Description of the task: From the line that contains "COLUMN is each" through the line that contains "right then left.", output every line of the listing below exactly and leave out all the rest.

Data segment:
BEGIN

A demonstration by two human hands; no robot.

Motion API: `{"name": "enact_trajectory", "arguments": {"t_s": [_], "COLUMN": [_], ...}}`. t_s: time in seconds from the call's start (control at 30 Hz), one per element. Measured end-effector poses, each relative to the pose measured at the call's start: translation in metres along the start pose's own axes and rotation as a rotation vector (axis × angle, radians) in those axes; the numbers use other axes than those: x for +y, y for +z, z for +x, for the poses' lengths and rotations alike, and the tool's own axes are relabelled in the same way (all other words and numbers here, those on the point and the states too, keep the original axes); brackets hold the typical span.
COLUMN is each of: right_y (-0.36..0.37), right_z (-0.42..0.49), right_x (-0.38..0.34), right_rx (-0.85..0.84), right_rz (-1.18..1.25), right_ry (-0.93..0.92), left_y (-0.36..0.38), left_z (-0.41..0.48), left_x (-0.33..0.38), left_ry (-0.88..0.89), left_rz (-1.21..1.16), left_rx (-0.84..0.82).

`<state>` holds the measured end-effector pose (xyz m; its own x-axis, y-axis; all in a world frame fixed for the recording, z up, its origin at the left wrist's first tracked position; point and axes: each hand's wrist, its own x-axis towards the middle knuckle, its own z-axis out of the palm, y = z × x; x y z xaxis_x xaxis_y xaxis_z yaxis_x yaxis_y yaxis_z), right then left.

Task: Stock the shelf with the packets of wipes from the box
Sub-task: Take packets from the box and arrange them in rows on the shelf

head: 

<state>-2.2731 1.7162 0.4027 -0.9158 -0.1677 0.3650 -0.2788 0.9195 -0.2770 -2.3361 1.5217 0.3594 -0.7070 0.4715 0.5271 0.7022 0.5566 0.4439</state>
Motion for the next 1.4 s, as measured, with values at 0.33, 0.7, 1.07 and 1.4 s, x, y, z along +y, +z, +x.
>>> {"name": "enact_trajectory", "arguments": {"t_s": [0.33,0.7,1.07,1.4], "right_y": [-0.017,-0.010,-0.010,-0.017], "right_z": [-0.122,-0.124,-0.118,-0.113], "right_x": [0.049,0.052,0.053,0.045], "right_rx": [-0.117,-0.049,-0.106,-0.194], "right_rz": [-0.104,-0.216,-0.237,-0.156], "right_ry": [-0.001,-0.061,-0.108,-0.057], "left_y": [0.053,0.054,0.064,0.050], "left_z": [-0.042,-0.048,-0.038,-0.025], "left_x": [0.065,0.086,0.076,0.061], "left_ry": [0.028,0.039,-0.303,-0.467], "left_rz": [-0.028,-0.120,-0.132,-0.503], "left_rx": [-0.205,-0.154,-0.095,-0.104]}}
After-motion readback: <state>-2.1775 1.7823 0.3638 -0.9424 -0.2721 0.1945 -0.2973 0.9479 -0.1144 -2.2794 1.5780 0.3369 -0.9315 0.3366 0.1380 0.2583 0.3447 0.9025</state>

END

Solution to this task:
COLUMN is each of: right_y (-0.36..0.37), right_z (-0.42..0.49), right_x (-0.38..0.34), right_rx (-0.85..0.84), right_rz (-1.18..1.25), right_ry (-0.93..0.92), left_y (-0.36..0.38), left_z (-0.41..0.48), left_x (-0.33..0.38), left_ry (-0.88..0.89), left_rz (-1.21..1.16), left_rx (-0.84..0.82).

`<state>` holds the measured end-effector pose (xyz m; its own x-axis, y-axis; all in a world frame fixed for the recording, z up, its origin at the left wrist's first tracked position; point and axes: each hand's wrist, its own x-axis towards the middle knuckle, its own z-axis out of the palm, y = z × x; x y z xaxis_x xaxis_y xaxis_z yaxis_x yaxis_y yaxis_z), right then left.

Nothing else remains to be done in this exercise.